In the next chapter, we offer a key to this next step: getting clear on what we really want and daring to share it with ourselves and others. When we can articulate something we want more than we want the bait, we can let it go.

chapter 4 summary

•  We often persist with our ways of being and strategies even when we’re not getting the results we want.

•  We stay stuck because we still benefit from the status quo in subtle ways. Those benefits are the “bait” in a pitfall trap of our own making.

•  The common pitfalls for advocates each have their own background conversation, cost of being stuck, and bait. These include “holier than thou,” “someone should,” “lone wolf,” and “I know what progress is.” We can’t dig out of the pitfall until we let go of the bait.

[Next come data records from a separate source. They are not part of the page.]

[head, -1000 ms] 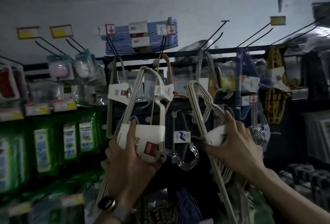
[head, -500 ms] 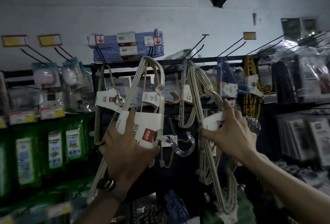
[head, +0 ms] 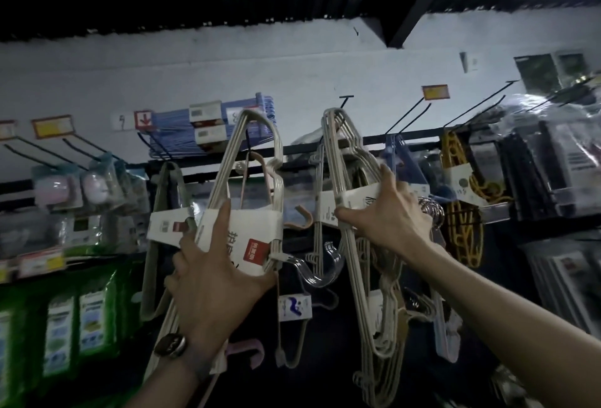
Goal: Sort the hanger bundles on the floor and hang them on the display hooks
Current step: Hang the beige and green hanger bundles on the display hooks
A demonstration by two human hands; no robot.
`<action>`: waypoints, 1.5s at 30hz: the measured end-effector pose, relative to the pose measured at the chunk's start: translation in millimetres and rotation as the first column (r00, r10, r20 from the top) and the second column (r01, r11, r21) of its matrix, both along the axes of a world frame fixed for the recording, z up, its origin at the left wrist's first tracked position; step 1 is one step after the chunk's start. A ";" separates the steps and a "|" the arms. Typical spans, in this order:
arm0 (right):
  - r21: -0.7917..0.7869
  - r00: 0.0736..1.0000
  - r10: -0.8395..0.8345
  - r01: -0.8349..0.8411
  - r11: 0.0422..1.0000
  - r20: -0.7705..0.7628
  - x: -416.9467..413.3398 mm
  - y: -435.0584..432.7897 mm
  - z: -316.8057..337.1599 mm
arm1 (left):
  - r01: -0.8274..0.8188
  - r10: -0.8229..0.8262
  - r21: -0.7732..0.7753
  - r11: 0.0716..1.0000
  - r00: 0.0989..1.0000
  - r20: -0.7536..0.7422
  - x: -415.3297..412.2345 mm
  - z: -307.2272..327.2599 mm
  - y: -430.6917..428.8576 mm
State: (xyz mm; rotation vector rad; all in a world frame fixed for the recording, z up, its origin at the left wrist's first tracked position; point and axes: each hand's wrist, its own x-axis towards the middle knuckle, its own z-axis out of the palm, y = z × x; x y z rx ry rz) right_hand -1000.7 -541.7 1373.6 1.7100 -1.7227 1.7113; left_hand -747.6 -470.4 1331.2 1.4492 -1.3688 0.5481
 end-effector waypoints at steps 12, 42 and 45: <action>0.008 0.989 0.090 -0.092 0.996 0.116 -40.5 -98.2 36.1 | -0.073 0.073 0.017 0.997 0.997 0.001 -39.3 9.4 -40.0; 0.006 0.973 0.153 -0.157 0.988 0.173 -38.2 -145.3 80.2 | -0.198 0.197 0.016 0.980 0.980 0.042 -33.4 -15.3 -59.1; -0.027 0.965 0.177 -0.176 0.984 0.191 -37.4 -154.2 77.6 | -0.197 0.197 0.020 0.980 0.980 0.030 -32.9 -18.5 -61.1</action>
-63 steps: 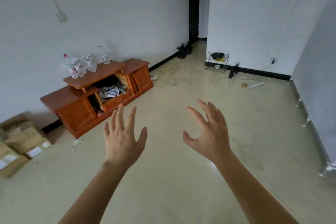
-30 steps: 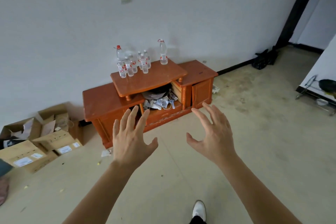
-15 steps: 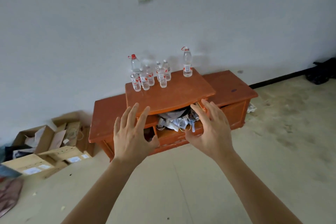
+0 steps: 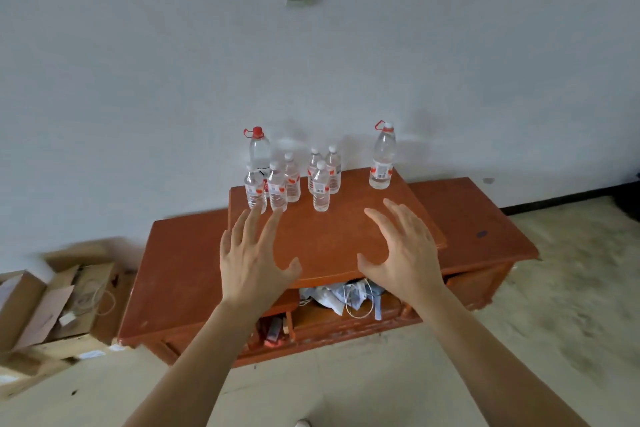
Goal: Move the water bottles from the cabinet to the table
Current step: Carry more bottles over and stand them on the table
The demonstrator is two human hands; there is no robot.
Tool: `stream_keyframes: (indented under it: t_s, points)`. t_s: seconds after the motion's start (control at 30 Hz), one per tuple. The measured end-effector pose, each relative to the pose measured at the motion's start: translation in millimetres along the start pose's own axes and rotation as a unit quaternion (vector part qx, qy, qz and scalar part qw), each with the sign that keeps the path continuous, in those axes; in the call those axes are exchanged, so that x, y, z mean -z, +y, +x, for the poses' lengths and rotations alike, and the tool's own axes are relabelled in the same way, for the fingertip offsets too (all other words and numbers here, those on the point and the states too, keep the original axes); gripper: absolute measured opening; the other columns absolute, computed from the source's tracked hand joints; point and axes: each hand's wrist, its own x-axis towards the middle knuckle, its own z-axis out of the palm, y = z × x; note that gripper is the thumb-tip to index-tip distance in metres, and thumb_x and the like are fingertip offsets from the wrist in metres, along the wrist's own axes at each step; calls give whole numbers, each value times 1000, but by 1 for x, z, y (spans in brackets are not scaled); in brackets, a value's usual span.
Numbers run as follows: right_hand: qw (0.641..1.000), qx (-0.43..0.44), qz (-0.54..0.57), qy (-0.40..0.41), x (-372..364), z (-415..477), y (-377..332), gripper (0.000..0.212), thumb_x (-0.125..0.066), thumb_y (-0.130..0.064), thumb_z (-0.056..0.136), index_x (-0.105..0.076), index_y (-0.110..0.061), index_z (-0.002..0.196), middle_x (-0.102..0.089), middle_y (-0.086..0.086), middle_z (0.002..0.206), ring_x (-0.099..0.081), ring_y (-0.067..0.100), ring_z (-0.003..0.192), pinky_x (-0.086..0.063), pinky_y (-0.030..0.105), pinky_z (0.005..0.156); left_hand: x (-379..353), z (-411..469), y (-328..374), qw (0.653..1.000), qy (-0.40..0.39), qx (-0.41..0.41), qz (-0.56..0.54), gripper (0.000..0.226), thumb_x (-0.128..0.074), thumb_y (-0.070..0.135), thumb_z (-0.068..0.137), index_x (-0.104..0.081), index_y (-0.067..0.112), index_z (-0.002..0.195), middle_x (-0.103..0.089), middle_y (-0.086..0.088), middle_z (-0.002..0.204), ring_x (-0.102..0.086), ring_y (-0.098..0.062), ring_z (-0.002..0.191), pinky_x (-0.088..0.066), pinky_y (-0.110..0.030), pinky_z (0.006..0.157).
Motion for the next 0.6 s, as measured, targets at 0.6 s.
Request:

•  Bait usually involves getting to feel right, righteous, and certain about complicated issues. When we retreat to our group of fellow advocates, we get to stay safe from confrontation.

•  Do the work: In looking at a specific conversation that has gotten stuck, identify your own pitfall, including your particular cost of being stuck and the bait. We all fall into pitfalls—we can laugh and poke fun at ourselves when we know we are all in this together. The key to getting out of pitfalls is taking responsibility for recognizing when you’re stuck and for getting unstuck.